**DESCRIPTION OF THE TASK:** Set down, exactly as written, every line from the top of the records below to the line containing "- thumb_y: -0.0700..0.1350", both ends included, and no others.

(Items listed in a dataset)
____
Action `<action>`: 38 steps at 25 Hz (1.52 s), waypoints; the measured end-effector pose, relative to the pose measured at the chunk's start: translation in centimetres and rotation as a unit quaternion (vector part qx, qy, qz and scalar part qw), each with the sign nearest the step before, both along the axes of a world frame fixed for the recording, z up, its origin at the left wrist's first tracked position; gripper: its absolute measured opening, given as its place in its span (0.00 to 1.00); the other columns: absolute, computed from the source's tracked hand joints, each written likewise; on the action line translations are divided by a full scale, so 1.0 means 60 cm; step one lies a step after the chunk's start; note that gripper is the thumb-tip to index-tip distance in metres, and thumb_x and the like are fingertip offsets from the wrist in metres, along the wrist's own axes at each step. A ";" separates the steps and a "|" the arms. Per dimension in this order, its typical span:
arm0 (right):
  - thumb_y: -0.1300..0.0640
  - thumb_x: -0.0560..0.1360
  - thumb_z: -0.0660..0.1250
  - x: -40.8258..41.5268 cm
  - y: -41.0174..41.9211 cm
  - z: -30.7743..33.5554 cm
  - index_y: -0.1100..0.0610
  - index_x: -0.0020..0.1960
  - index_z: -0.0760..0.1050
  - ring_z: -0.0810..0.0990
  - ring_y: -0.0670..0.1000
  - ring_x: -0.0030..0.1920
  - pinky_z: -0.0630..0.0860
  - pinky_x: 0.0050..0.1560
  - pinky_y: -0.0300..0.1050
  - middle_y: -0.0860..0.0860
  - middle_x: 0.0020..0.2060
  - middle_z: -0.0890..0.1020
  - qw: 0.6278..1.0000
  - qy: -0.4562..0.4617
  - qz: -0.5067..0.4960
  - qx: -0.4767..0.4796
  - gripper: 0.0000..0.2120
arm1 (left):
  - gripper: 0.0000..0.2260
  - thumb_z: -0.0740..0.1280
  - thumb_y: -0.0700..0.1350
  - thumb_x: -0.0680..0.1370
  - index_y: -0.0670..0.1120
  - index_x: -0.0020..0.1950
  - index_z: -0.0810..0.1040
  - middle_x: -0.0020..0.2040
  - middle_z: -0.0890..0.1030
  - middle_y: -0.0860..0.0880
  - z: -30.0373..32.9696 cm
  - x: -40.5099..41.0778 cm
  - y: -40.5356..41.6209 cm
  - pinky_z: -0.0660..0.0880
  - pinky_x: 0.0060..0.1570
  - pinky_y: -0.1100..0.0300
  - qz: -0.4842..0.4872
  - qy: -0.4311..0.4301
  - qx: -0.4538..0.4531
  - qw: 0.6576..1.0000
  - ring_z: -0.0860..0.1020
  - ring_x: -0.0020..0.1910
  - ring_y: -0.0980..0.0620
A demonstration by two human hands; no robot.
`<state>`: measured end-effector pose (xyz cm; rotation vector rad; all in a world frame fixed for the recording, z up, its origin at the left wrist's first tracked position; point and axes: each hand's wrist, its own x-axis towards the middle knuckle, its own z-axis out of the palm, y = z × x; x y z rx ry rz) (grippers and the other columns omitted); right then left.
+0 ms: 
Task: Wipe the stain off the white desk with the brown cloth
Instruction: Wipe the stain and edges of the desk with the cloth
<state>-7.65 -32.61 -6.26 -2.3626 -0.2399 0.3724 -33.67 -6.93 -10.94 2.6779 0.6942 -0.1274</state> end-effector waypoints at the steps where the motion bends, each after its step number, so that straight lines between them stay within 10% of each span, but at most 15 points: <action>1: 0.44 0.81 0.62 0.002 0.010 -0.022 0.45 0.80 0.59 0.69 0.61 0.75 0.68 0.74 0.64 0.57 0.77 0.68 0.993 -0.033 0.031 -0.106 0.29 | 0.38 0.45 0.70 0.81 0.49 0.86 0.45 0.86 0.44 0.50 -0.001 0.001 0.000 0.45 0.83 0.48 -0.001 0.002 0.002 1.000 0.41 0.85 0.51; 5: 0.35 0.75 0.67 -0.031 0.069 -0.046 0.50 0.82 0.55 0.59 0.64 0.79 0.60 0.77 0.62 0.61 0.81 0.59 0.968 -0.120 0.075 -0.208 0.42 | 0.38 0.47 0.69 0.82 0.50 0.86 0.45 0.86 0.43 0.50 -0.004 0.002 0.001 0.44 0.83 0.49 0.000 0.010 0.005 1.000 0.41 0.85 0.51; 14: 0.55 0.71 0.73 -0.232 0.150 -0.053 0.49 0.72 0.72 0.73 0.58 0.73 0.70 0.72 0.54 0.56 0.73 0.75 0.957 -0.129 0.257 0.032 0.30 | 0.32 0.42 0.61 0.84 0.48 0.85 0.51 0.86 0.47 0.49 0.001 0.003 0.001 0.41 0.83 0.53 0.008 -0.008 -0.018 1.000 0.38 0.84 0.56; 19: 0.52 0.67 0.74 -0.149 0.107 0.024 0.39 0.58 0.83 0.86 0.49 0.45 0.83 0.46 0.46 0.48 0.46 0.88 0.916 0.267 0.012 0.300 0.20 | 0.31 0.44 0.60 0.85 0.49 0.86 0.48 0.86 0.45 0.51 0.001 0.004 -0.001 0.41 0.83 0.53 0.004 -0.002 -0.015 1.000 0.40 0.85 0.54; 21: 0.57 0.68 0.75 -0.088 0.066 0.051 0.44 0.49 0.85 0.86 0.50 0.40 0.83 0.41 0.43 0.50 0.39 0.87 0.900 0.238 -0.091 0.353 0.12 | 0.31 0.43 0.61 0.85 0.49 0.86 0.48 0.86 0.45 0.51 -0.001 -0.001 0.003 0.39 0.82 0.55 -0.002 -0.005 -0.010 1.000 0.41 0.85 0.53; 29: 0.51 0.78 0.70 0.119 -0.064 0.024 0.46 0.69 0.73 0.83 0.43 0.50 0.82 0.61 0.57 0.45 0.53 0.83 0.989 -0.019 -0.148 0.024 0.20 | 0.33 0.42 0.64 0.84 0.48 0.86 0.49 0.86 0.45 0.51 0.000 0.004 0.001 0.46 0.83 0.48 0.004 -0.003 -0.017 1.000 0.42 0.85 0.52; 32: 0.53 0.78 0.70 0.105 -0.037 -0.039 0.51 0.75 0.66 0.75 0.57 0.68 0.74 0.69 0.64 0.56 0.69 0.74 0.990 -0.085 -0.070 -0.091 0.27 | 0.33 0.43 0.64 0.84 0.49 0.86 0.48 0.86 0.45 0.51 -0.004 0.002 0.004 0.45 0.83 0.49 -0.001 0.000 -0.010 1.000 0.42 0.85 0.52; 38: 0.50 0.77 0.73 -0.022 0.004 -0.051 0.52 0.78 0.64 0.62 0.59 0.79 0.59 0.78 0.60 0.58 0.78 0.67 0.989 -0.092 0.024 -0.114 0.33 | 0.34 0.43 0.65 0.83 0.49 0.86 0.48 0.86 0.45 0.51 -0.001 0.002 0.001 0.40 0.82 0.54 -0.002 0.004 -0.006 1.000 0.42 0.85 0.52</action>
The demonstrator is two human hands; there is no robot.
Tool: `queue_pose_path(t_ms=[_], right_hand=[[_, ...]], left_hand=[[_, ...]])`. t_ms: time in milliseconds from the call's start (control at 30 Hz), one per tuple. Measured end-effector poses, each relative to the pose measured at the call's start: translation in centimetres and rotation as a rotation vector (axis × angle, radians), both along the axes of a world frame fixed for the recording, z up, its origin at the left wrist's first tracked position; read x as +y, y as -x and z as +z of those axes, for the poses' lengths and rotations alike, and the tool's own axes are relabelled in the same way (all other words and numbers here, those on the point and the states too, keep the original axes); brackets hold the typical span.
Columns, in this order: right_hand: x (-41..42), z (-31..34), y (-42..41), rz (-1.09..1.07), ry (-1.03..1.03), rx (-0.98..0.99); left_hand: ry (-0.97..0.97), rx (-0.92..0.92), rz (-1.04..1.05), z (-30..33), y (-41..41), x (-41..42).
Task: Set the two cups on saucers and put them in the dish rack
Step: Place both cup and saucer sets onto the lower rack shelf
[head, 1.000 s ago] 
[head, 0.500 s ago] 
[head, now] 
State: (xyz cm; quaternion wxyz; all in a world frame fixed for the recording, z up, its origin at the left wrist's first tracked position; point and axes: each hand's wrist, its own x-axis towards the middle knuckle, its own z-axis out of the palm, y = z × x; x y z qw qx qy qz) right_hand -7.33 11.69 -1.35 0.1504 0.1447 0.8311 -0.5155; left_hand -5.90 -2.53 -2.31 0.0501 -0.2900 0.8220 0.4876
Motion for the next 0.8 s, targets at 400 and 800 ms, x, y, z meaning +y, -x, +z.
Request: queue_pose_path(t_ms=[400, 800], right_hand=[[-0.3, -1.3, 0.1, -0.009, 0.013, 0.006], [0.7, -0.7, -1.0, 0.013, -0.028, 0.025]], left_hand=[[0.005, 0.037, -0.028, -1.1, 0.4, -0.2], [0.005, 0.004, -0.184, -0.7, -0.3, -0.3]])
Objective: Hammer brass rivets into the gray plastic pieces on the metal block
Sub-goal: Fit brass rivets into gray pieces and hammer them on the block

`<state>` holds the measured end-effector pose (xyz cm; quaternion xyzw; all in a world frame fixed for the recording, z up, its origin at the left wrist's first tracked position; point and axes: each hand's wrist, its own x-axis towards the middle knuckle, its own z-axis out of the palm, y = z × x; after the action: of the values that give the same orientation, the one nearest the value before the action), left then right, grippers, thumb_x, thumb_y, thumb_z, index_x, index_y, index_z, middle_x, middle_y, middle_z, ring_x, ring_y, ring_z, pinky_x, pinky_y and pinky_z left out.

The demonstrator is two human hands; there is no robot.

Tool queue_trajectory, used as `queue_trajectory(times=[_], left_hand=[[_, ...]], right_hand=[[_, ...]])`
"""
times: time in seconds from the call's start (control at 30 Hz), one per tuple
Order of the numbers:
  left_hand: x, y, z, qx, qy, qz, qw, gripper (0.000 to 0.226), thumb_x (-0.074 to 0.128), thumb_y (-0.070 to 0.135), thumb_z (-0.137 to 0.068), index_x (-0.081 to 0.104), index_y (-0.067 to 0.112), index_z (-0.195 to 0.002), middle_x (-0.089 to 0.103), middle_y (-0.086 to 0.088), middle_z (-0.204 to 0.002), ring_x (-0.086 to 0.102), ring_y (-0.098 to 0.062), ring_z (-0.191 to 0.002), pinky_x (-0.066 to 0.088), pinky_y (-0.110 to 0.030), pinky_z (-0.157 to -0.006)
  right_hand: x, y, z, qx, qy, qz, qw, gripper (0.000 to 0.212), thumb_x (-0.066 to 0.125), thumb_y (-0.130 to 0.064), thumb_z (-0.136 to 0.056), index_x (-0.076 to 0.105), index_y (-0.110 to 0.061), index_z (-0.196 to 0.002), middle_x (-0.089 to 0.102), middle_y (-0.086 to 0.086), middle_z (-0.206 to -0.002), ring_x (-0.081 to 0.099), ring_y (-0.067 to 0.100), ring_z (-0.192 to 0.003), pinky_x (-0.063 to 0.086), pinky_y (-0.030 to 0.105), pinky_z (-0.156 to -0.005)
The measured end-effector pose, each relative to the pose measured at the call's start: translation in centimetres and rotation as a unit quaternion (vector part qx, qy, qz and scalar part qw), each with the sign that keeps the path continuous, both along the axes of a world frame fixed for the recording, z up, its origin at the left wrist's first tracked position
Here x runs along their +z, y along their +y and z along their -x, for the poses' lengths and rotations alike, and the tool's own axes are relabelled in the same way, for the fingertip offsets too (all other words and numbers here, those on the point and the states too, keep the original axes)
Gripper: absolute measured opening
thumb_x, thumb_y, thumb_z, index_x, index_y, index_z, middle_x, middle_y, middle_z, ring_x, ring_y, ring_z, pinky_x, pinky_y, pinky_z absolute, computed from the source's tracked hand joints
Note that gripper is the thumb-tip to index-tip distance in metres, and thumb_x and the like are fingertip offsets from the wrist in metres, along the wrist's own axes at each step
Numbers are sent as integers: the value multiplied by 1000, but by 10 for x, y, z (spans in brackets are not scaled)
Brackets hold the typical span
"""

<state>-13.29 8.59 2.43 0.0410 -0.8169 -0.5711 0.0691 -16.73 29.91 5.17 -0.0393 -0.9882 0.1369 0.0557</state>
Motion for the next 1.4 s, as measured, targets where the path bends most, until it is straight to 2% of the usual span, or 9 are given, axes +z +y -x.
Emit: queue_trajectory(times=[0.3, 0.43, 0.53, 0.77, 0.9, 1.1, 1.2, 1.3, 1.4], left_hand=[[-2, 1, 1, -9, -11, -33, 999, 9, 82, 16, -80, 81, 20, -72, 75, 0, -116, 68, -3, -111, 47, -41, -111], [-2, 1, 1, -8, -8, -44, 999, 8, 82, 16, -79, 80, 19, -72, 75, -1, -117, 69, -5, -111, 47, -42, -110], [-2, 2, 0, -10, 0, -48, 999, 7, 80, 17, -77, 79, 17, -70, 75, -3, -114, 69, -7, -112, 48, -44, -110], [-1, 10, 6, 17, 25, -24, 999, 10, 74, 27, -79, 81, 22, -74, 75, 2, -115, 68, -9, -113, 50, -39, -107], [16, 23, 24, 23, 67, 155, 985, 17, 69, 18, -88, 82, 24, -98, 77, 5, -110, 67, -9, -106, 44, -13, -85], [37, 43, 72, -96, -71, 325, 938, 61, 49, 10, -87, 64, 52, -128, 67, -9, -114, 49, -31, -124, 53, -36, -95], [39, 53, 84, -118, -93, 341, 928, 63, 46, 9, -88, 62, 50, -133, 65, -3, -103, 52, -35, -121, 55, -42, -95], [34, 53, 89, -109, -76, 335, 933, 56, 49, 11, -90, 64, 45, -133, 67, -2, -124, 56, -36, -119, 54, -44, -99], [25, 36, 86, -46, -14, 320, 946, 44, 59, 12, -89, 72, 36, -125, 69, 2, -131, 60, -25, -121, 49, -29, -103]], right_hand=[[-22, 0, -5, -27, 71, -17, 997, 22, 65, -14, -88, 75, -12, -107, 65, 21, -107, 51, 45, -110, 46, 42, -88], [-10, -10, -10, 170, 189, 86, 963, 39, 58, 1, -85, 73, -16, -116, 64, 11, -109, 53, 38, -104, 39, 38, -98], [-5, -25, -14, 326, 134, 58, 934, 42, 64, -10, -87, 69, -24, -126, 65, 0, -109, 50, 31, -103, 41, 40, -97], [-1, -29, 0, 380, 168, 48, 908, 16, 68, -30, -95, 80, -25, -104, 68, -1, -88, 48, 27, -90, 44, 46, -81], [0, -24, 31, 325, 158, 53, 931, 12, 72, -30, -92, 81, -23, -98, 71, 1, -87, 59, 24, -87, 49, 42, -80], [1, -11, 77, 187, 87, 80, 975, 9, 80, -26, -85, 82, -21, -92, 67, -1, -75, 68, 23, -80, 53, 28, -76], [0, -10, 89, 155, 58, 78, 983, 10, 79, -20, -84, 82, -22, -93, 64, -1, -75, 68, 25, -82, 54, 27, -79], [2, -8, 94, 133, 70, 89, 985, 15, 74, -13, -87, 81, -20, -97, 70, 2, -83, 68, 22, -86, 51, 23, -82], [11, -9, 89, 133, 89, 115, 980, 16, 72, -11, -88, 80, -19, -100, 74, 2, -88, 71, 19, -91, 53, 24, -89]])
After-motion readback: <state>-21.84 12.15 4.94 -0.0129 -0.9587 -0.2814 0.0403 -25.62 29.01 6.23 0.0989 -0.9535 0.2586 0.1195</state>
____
**ANSWER TO THIS PROBLEM:**
Action `<action>`: 38 steps at 25 Hz (1.52 s), waypoints; the measured end-effector pose, relative to the pose measured at the chunk's start: translation in centimetres and rotation as a unit quaternion (vector part qx, qy, qz and scalar part qw), each with the sign nearest the step before, both along the axes of a world frame fixed for the recording, z up, its origin at the left wrist's first tracked position; gripper: its absolute measured opening, given as its place in its span (0.00 to 1.00); the other columns: absolute, computed from the source's tracked hand joints, each written likewise; on the action line translations are divided by a full scale, so 1.0 means 60 cm; step one lies a step after the chunk's start; note that gripper is the thumb-tip to index-tip distance in metres, and thumb_x and the like are fingertip offsets from the wrist in metres, along the wrist's own axes at each step. A ";" separates the steps and a "|" the arms. Per dimension in this order, its typical span:
arm0 (right):
  - thumb_y: -0.1300..0.0640
  - thumb_x: -0.0560..0.1360
  - thumb_z: -0.0660..0.1250
  - x: -40.8258..41.5268 cm
  - y: -41.0174..41.9211 cm
  - z: -30.7743..33.5554 cm
  - index_y: -0.1100..0.0610
  - index_x: -0.0020..0.1960
  - index_z: -0.0760..0.1050
  - ring_z: -0.0810..0.0990
  - ring_y: -0.0670..0.1000
  - ring_x: -0.0030..0.1920
  - pinky_z: -0.0630..0.0860
  - pinky_x: 0.0050..0.1560
  - pinky_y: -0.0300..0.1050
  - middle_y: -0.0860..0.0860
  - middle_x: 0.0020..0.2060
  - middle_z: -0.0890..0.1020
  - qw: 0.6278..1.0000
  - qy: -0.4562..0.4617
  - qz: -0.5067..0.4960
  - qx: -0.4767..0.4796
  - gripper: 0.0000..0.2120
arm1 (left):
  - gripper: 0.0000..0.2260
  - thumb_z: -0.0740..0.1280
  - thumb_y: -0.0700..0.1350

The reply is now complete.